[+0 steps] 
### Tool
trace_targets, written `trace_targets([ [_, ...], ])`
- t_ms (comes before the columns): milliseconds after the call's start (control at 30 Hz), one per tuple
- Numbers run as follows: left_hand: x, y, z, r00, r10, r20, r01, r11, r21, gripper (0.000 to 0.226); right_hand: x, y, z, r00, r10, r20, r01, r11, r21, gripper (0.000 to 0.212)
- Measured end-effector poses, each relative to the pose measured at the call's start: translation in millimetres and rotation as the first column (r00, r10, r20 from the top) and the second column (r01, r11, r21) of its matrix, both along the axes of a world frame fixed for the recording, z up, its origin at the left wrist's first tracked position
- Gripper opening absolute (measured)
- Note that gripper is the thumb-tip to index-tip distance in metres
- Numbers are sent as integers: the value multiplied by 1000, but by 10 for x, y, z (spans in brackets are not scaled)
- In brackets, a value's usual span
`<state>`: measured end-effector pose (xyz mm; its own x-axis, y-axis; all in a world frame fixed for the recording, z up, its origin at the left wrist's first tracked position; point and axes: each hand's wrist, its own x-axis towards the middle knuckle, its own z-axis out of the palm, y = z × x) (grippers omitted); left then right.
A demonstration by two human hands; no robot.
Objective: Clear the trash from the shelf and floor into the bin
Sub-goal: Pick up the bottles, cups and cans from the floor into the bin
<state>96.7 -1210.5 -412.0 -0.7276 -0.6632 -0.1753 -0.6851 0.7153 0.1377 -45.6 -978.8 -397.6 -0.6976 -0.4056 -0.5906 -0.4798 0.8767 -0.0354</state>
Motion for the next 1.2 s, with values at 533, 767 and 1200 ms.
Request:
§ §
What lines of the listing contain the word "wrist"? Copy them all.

- Measured end-effector poses, each relative to the pose measured at the call's start: translation in millimetres and rotation as the first column (r00, r10, r20 from the top) and the second column (r01, r11, r21) of its matrix, both along the axes of a world frame fixed for the recording, z up, its origin at the left wrist's first tracked position
`<state>`: measured end-effector pose (xyz mm; its own x-axis, y-axis; all in a world frame fixed for the recording, z up, its origin at the left wrist's first tracked position; point and axes: each hand's wrist, its own x-axis towards the middle knuckle, its own z-axis out of the palm, y = z × x) (grippers omitted); left then right.

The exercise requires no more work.